Rewterz Threat Update – 50,000 Users of Multiple Banks Worldwide Targeted by New JavaScript Malware

Severity

High

Analysis Summary

A campaign involving a new JavaScript malware has been discovered that is designed to steal users’ online banking account credentials and has targeted more than 40 financial institutions worldwide. This activity cluster was detected in March 2023, which employs JavaScript web injection and is estimated to have caused about 50,000 infected user sessions in North America, South America, Japan, and Europe.

The goal of this campaign is to infect popular banking apps and steal the users’ credentials using the web injection module to install the malware into victim devices to monetize the stolen banking information. The attack chains utilize scripts that are loaded from the threat actor-controlled server and specially target a page structure that common among several banks.

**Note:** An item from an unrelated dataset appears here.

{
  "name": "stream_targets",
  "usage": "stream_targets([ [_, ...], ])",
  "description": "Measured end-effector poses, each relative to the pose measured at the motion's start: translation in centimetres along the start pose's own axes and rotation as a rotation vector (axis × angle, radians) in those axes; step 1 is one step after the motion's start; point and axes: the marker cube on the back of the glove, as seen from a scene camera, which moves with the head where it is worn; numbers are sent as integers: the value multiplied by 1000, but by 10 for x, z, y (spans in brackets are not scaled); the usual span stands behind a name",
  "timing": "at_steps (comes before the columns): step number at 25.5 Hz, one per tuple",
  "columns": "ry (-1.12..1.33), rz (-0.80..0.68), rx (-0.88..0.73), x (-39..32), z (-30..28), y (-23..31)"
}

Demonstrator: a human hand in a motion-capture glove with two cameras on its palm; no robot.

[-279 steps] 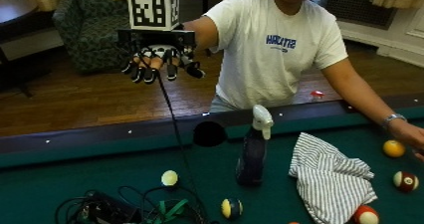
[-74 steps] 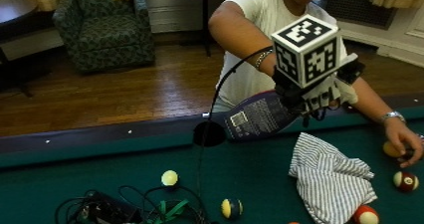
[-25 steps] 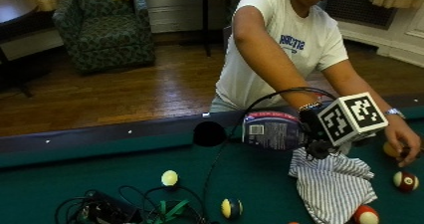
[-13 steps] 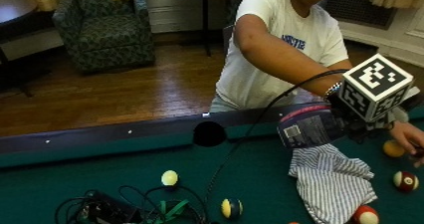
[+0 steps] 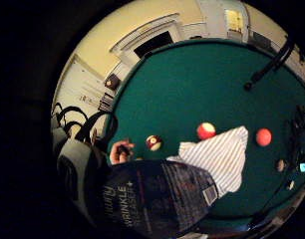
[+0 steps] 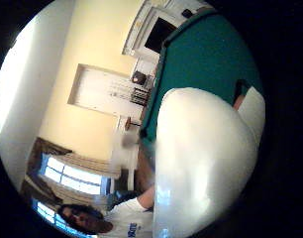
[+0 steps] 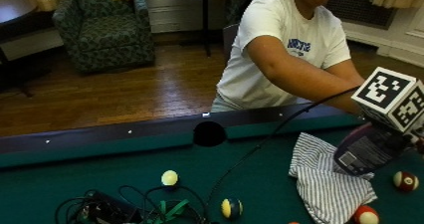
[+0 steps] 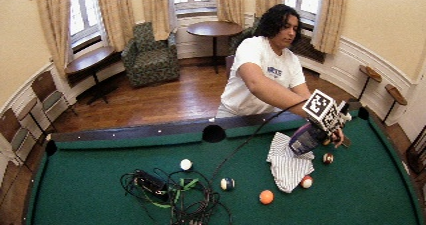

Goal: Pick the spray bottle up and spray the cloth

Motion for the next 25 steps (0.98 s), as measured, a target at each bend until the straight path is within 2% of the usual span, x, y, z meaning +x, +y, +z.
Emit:
stream_targets([
  [12,-213,-75,310,25,62,-37],
  [25,-265,-16,333,61,83,-50],
])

The malware is suspected to be distributed to targets by other means such as malvertising or phishing emails.

When an unsuspecting user visits a bank website, the login page is changed to incorporate malicious, obfuscated JavaScript that can harvest credentials and one-time passwords (OTPs). The web injection doesn’t target banks with cloned login pages, but it exfiltrates information about the infected machine to the server and can be easily edited to target other banks. The script behaves dynamically by constantly querying both the current page structure and the command-and-control (C2) server, adjusting its flow based on the data that is obtained.

The next action depends on the response from the server that allows it to erase traces of the injections to make it difficult to detect and insert fake user interface elements to accept OTPs for bypassing security and show an error message that says the online banking services will be down for 12 hours. The security researchers called it an attempt to discourage the victims from logging into their accounts and making it easier for the attackers to seize control without any disruptions and perform malicious actions.

The exact origins of the malware are not known currently, but there seems to be a connection to a known stealer family called DanaBot that is usually spread using malicious ads on Google Search and is used as an initial access vector for ransomware. This threat displays various sophisticated capabilities in web injection methods, executing man-in-the-browser attacks utilizing its dynamic communication, and the ability to adapt based on commands from the C2 server and current page status.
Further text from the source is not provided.